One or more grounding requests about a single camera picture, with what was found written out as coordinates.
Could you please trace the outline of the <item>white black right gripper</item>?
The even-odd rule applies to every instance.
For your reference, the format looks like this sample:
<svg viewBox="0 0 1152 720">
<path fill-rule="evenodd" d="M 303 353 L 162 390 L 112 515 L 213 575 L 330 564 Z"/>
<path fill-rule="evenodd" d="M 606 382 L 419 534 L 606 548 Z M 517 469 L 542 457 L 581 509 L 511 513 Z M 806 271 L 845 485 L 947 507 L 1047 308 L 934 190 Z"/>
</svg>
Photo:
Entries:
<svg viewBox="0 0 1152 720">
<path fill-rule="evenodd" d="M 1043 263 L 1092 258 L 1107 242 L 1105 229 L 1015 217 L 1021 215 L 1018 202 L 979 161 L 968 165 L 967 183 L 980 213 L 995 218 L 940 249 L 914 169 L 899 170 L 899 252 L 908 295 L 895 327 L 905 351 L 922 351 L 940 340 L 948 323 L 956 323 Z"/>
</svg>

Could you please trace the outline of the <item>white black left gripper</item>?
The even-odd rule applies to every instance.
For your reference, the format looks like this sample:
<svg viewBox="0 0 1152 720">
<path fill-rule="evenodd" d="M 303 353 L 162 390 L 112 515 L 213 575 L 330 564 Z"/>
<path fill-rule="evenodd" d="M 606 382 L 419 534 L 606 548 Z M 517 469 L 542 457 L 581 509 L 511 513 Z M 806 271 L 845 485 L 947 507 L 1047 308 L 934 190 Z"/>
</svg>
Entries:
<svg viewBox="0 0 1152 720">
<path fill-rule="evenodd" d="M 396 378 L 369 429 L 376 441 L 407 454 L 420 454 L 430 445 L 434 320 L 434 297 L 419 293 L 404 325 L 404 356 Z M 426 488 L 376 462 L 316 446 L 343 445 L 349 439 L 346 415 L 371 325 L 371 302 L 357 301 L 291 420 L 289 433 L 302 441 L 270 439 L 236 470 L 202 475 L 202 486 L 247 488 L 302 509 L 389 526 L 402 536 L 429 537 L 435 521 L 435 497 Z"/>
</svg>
****
--- Prompt ---
When the word "black" shows up in a line of the material, count that line; report only the final number.

--- Your response ---
2